GLOVR
Boxers and combat athletes have no health-tracking tools built for their sport — generic fitness apps miss punch impact, combo accuracy, and defense. GLOVR is the first boxing-specific platform, pairing a smartwatch with a desktop analytics dashboard.
- Role
- UI/UX Designer
- Timeline
- 2026
- Type
- Health Tech
- Tools
- Figma

The first boxing-specific health platform — a smartwatch built for glanceable, in-training data paired with a desktop dashboard that turns a session into analyzable insight.
- Role
- UI/UX Designer
- Timeline
- 2026
- Type
- Health Tech
- Tools
- Figma
- Outcome
- A complete cross-platform design system — 7 specialized watch screens and a unified dashboard — built around metrics that actually describe a fighter: punch power, defense, and recovery.
Train hard, measure nothing
Boxers and combat athletes train hard and measure almost nothing. Generic fitness apps count steps and calories — they miss the metrics that actually describe a fighter: punch impact force, combo accuracy, defense rating. There was no boxing-specific health tool. GLOVR is that tool.
Seven screens, read between rounds
The watch is the heart of GLOVR. Each face is designed for glanceable data during active training — a fighter reads it between rounds, gloves on, heart rate at 160. Boxing-specific metrics, each on its own screen, each in a colour coded to its category.






Color and type with a job to do
Every color earns its place before it earns a screen — from reducing eye strain in a dark gym to making the active metric impossible to miss. Type splits the same way: Oswald Bold for metrics and the logo, Poppins for quiet UI labels.

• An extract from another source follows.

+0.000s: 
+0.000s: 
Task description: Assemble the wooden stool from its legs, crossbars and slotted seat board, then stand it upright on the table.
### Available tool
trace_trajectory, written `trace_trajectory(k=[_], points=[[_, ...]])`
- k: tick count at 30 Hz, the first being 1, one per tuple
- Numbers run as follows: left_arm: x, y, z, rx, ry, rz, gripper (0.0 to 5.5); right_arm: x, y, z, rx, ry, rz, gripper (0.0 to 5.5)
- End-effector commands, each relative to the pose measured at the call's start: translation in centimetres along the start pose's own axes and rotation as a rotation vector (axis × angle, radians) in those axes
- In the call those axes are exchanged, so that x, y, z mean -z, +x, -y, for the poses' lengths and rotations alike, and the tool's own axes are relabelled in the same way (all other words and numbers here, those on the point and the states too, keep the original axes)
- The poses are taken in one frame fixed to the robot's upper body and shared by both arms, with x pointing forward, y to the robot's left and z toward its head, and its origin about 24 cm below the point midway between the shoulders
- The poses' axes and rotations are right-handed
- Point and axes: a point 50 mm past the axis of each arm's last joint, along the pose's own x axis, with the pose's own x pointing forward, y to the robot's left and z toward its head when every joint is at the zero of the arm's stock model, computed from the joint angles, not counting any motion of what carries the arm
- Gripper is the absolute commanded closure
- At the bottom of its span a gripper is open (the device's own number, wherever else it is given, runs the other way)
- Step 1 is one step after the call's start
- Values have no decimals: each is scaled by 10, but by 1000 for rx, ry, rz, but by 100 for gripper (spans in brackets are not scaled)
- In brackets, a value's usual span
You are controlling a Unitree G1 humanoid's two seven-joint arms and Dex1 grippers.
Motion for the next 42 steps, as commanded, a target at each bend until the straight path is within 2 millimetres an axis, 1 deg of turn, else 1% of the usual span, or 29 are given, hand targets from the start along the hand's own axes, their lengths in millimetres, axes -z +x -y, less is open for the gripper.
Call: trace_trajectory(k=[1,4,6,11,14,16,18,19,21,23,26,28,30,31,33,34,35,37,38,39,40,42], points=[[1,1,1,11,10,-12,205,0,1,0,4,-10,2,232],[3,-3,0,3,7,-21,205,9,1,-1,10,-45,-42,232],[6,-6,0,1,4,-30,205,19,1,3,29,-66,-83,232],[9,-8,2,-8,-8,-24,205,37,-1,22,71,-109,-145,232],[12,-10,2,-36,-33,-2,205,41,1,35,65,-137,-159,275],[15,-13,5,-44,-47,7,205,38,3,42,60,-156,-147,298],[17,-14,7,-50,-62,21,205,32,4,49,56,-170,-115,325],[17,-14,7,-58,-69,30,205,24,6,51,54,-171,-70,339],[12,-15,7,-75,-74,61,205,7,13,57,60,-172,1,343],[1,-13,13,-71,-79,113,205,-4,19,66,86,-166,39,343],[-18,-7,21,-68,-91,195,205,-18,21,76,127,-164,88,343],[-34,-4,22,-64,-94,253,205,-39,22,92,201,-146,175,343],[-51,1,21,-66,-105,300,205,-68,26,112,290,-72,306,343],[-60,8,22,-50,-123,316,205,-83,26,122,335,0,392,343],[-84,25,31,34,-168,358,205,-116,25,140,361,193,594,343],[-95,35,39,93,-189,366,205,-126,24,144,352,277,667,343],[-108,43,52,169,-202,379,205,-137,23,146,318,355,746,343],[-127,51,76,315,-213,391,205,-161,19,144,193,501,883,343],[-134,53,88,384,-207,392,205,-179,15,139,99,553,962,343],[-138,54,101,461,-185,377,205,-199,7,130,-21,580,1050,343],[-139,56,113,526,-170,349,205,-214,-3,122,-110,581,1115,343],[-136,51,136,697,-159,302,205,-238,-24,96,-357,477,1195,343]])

A complete cross-platform system
7
specialized watch screens, each for one boxing metric
1
unified desktop analytics dashboard
5
brand colors, each with a functional role
GLOVR is a full design system spanning wearable and desktop, purpose-built for an underserved niche in health tech. Every decision — every color, every metric, every screen — serves the athlete.
What I'd carry forward
Designing for a niche forced precision. There was no generic fitness pattern to fall back on — every metric had to be researched and justified, which made the product sharper than a broad app would have been.
If I took GLOVR further, I'd validate the watch screens with real boxers mid-session. Glanceability is a claim until someone reads the screen with gloves on and a heart rate of 160 — that test would refine the hierarchy in ways the studio can't.